Не такое впечатление производила его жена Марья Аггеевна, родная сестра составившего себе потом некоторую известность Александра Аггеевича Абазы. Это была женщина умная, образованная и -- как говорят -- в молодости отличавшаяся даже красотой, но злобная и недоброжелательная. Я вовсе не сближался с ней, но слышал о ней очень много от И.П. Арапетова, который питал безграничную привязанность к Милютиным и, конечно, без достаточного основания не проронил бы дурного слова ни об одном из членов этого семейства.
Марью Аггеевну заедало ненасытное честолюбие; она все желала играть видную роль, ее не удовлетворяло быть женой замечательного человека, она стремилась, помимо его, сосредоточить на себе общее внимание, но это никак ей не удавалось; завидовала она кому угодно, завидовала даже самым искренним друзьям своего мужа и всячески старалась ссорить его с ними; привычка лгать была развита в ней в высшей степени.
Я тем охотнее верю этим отзывам о ней, что мне самому случалось присутствовать при невероятных сценах. Так, однажды в Баден-Бадене я увидел, что около того места, где по вечерам играла музыка, сидят в коляске Марья Аггеевна и жена А.А. Абазы; подхожу к ним, -- Марья Аггеевна своим тихим нежным голосом, с выражением полнейшей невинности на лице, как будто ничего не произошло, заговорила со мной, но я едва мог ее слушать, ибо все мое внимание было обращено на ее спутницу, которая в буквальном смысле слова истерически рыдала.
Я поспешил ретироваться. На другой день Арапетов рассказал мне, что m-me Абаза, глядя на резвившихся детей, выразила сожаление, что остается бездетною, а Марья Аггеевна поспешила ей ответить: "Что же делать, мой друг, -- может быть, господь наказывает тебя за твою прежнюю жизнь..." У нее всегда и для кого угодно было на языке ядовитое слово.
Я упомянул выше, что поистине надо было удивляться, когда находил Н.А. Милютин время для занятий, а между тем, приступая к какому-нибудь делу, он тотчас же становился полным его господином. С необычайною быстротой он улавливал в нем все существенное и важное.
Государственный человек может рассчитывать на значительный успех в том лишь случае, если обладает даром приискивать сотрудников, которые вполне усваивают себе его идеи и служат толковыми и способными орудиями в его руках.

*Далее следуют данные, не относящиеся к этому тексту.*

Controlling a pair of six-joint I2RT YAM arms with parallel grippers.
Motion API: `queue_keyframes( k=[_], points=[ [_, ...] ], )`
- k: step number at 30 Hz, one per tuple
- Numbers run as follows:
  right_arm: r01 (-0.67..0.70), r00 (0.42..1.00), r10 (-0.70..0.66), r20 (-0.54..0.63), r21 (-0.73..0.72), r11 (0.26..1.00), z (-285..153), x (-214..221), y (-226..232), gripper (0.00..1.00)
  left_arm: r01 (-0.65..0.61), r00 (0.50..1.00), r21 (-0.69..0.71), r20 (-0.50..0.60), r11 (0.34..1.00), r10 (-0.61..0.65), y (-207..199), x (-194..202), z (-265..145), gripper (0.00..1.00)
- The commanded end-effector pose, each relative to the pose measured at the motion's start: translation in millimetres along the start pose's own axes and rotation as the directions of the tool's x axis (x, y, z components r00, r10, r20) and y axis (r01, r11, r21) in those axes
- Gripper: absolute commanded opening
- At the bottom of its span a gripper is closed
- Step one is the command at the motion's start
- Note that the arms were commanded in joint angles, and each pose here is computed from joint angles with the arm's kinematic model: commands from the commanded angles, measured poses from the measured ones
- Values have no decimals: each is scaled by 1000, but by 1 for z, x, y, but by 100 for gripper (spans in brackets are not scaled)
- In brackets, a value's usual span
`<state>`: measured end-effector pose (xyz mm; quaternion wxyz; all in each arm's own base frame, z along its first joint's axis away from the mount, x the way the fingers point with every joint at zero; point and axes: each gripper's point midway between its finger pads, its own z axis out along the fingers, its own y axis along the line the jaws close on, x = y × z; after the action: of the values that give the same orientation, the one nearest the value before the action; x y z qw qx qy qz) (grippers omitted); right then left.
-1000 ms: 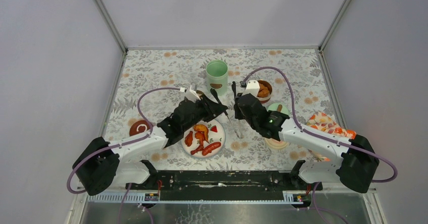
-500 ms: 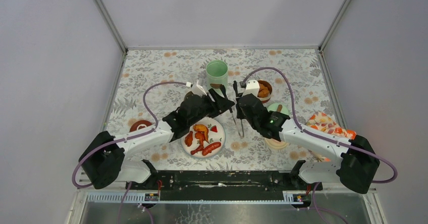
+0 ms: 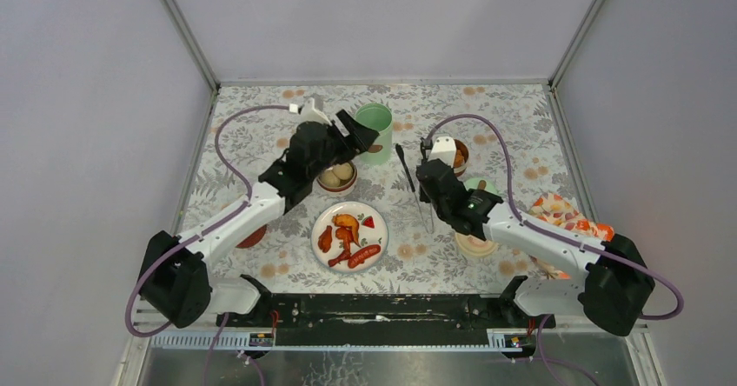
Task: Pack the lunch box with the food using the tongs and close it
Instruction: Pick up the clamp at the center of the board.
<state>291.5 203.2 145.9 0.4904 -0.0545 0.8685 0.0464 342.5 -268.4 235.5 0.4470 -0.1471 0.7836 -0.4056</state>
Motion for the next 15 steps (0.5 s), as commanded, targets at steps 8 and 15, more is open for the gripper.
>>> queue_keyframes(
  k=[8, 15],
  points=[
    [-40, 994, 35, 101, 43, 998, -19, -14, -31, 0, -285, 958, -342, -69, 895, 278, 75, -77, 60, 75],
    [-40, 991, 34, 129, 47, 998, -27, -20, -38, 0, -389, 921, -419, -166, 821, 352, 102, -83, 99, 60]
  ],
)
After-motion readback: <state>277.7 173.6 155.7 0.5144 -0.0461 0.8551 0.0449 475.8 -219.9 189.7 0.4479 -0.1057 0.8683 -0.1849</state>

Дмитрий Алексеевич никогда не был в состоянии достигнуть этого; по большей части окружал он себя бездарностями и даже чувствовал к ним какое-то особое влечение. Совсем другое его брат: на какое бы поприще ни выступал он, ему тотчас же удавалось сформировать около себя целый штаб энергических исполнителей, посвящавших все свои силы тому делу, которое было им поручаемо. С редкою проницательностью разгадывал он способности своих сотрудников и пристраивал каждого из них туда, где тот мог принести наиболее пользы. Предварительно он собирал их у себя, беседовал с ними по целым вечерам, выслушивал их возражения, излагал им свои мысли, и все это с таким увлечением и откровенностью, которая обаятельно действовала на них. Они выходили от него рьяными его приверженцами.
Конечно, Николаю Алексеевичу случалось ошибаться, но некоторые и даже самые важные ошибки не могли быть поставлены ему в вину. Так, например, ошибся он относительно Кошелева, но кто же мог предполагать, что этот человек -- олицетворение надутого самолюбия и самодурства -- изменит людям, с которыми до назначения своего в Польшу действовал заодно, и передастся на сторону графа Берга?